Merck’s Keytruda, recently approved by the FDA for a broad first-line endometrial cancer population, now faces competition from GSK’s Jemperli. On Thursday, the FDA approved Jemperli to be used in combination with chemotherapy for patients with mismatch repair proficient (pMMR) or microsatellite-stable (MSS) tumors. This broadens Jemperli's previous approval, which was limited to a smaller group with mismatch repair deficient (dMMR) or microsatellite instability-high (MIS-H) tumors. This new approval positions Jemperli as a direct competitor to Keytruda in the endometrial cancer treatment space, regardless of biomarker status.
Hesham Abdullah, head of oncology R&D at GSK, emphasized the importance of moving quickly in the competitive checkpoint inhibitor market. Being the first in an indication provides a significant advantage, but the key question is whether Jemperli can maintain momentum against Keytruda, a PD-1 leader. Abdullah noted that GSK aimed to demonstrate the effect of Jemperli in combination with chemotherapy on overall survival.

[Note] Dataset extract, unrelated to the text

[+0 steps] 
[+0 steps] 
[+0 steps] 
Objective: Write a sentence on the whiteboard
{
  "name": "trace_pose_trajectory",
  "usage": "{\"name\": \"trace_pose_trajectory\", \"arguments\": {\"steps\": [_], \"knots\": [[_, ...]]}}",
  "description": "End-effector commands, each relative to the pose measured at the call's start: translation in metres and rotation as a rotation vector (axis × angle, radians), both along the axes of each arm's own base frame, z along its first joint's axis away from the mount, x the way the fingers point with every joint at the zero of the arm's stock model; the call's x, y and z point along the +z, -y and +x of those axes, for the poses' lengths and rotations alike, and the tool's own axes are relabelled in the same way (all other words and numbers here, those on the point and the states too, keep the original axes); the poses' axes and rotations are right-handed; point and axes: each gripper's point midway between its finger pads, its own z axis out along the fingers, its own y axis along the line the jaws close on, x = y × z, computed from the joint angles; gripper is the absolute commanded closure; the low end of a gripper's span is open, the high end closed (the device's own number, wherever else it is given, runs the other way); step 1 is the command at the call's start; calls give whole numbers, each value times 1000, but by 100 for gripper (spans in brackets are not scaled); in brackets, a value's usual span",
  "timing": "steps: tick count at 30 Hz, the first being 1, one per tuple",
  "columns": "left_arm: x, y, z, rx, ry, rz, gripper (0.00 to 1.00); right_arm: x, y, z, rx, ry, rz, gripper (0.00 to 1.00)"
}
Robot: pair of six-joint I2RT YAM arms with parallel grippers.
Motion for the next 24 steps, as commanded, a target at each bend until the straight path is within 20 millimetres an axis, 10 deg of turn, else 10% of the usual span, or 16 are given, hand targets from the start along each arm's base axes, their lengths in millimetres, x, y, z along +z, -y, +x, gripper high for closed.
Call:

PD-1 inhibitors are effective in dMMR tumors, with both Jemperli and Keytruda showing significant tumor progression-free survival benefits in separate phase 3 trials. However, Jemperli initially only achieved a 24% reduction in the risk of progression or death compared to chemotherapy alone, whereas Keytruda showed a 40% progression-free survival improvement in the pMMR group. Given that more than 70% of endometrial cancers are pMMR, this was a crucial metric.
With the latest approval, GSK presented data showing that Jemperli, combined with chemotherapy, could significantly extend patients' lives. In the phase 3 RUBY trial, the combination reduced the risk of death by 31% compared to chemotherapy alone, regardless of biomarker status. Specifically for the pMMR subgroup, the death risk reduction was 21%, although not statistically significant. Keytruda, on the other hand, has yet to claim an overall survival benefit and showed only a 12% death rate in the dMMR cohort and 17% in the pMMR group during an interim analysis.
Abdullah pointed out that overall survival is the gold standard for measuring the efficacy and safety of oncology drugs. This data lends additional credibility to Jemperli, especially as a newer product. He also mentioned that past clinical trials have shown varied results among PD-1 inhibitors, indicating that one inhibitor’s success does not guarantee another's. However, it remains to be seen how this advantage will translate into uptake, given the medical community's familiarity with Keytruda.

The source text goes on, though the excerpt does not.